I've had this thought in the back of mind around the use of personal devices in the workplace. Most common is the smartphone in which people don't want to carry two phones (personal and professional), but they want/need access to the corporate network for things like e-mail, intranet, directory and other services. It started a few months back when I was talking with a CIO who had a vision that in 5-10 years his employees would have a single laptop that they'd purchase and use personally and professionally. The CIO would simply enable them to have access to the corporate network and applications, so they could bring in their device of choice and use it. I was talking about this vision with a colleague of mine and we came up with a few thoughts:
- Hardware requirements: the requirements for desktop hardware can vary greatly from personal to professional use. Those who only do e-mail and surf the Internet at home require a less powerful machine then one that's expected to open and run several business applications that may be resource intensive.
- Software requirements: certain applications that are required for business use may not be necessary for personal use. To put the onus on an individual to purchase and maintain these applications will result in additional cost to the employee. There could be an opportunity to subsidize these costs for employees, but will they be willing to still take on the costs. My gut tells me that some will and some will not.
- Software licensing: if an employee leaves, their license is attached to their personal device and the company will have to license or subsidize licensing of another instance for the replacement. The enterprise-wide pool of licenses go away.
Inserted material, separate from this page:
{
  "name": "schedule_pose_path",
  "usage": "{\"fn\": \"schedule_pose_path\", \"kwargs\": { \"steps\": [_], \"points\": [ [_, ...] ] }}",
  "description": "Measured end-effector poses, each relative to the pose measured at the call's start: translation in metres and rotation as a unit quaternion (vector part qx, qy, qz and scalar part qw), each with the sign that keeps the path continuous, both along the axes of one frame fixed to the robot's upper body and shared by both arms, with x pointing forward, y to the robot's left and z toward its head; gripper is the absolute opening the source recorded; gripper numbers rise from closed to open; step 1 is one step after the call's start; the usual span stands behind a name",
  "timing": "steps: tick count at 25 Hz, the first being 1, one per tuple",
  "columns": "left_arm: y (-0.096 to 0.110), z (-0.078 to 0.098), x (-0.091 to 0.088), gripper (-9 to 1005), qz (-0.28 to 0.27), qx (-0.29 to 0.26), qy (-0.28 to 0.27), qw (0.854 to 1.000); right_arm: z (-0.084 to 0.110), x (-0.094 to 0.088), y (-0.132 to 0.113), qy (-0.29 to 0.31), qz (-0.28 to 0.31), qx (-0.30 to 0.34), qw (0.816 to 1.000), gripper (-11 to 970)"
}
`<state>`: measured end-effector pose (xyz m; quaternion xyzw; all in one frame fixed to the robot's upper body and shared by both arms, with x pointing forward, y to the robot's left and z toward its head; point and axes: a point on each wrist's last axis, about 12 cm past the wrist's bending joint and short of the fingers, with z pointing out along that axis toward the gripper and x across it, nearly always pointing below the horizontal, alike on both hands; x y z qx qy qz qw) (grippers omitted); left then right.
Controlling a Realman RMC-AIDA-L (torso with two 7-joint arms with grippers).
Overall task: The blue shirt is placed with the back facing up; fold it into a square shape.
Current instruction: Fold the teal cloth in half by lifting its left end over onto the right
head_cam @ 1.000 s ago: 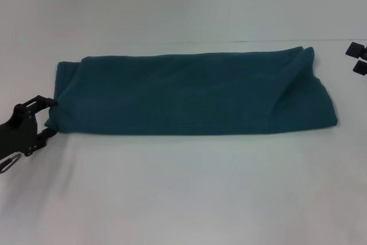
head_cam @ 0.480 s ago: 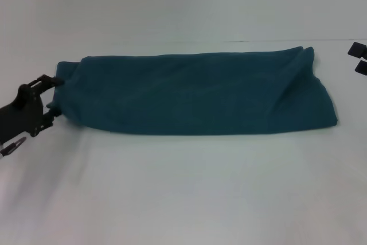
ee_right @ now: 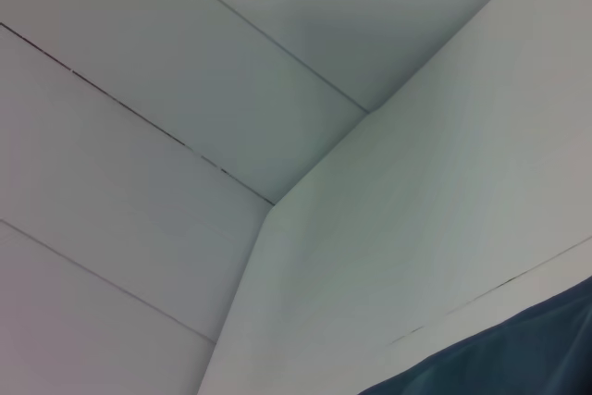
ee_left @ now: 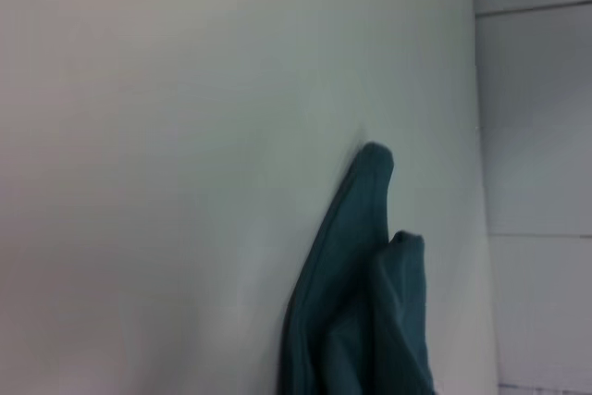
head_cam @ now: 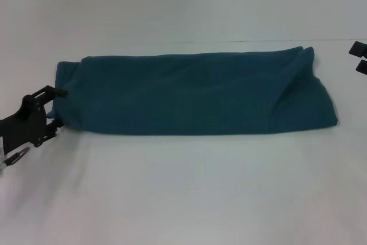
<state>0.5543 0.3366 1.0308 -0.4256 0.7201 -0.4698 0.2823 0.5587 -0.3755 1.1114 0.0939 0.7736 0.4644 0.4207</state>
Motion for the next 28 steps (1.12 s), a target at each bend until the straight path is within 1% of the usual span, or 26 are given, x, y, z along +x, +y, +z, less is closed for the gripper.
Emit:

If the enterprise decides to purchase and own a pool of licenses that are issued to employees while in service, it may be a violation of terms for them to use that software outside of the business.
- Security requirements: there are many security requirements implemented by a business that are beyond what the typical person may employ that may include password requirements, anti-virus software, locking the screen, not allowing access to other individuals- things that would be difficult to enforce outside of the corporate network that could present genuine risk to the business.
- Privacy: enterprises have a certain amount of visibility into the actions and usage of corporate owned assets. Files can be scanned, e-mails recorded, browser history viewed as methods of protecting corporate liability and enforcing corporate policies for usage. Delineating between personal and profession use becomes challenging as those lines continue to blur with employee owned assets in the workplace.
As my colleague and I discussed this we thought about virtual machines (VM) as a solution. An employee could bring in their personal device and have a VM image and licensed software installed by IT. Then using the VM they can connect into the corporate network and have access to enterprise data. As we talked about it, we realized there could still be some challenges. A VM instance requires allocated disk space and memory, which will affect the hardware requirements and costs the employee would incur. Security requirements are also a consideration. If the employee doesn't properly secure their primary system a virus could affect it and the virtual machine with it. As a virtual machine, all files and applications are stored locally meaning any complications potentially result in lost data and a total rebuild of the VM.
Then I got to thinking about desktop virtualization and how that would enable users to access corporate applications and data, as well as, address many of the concerns discussed previously. With the application processing occurring at the data center, the load on the local device is minimized to presentation. Also important, is that the data center stores all the enterprise information and applications. If the user device fails or becomes affected it doesn't compromise the enterprise data. And SecOps can still enforce password, time-outs, file access, etc. requirements through the virtual desktop environment. The enterprise need only license the desktop client for the user, now there may be a need for more clients, one for each user device that has the ability to run the virtual desktop, but it's a manageable number. This means the user can work from any device at any location, including personal devices from home and on the road. The one challenge is in being connected, as options such as public access and 4G continue to grow access becomes more prevalent.
What are your thoughts on personal devices in the workplace? Would you allow users to bring in and use their own devices? What are the concerns you have with that approach and what are you doing to overcome those challenges? Is virtual desktops a viable solution?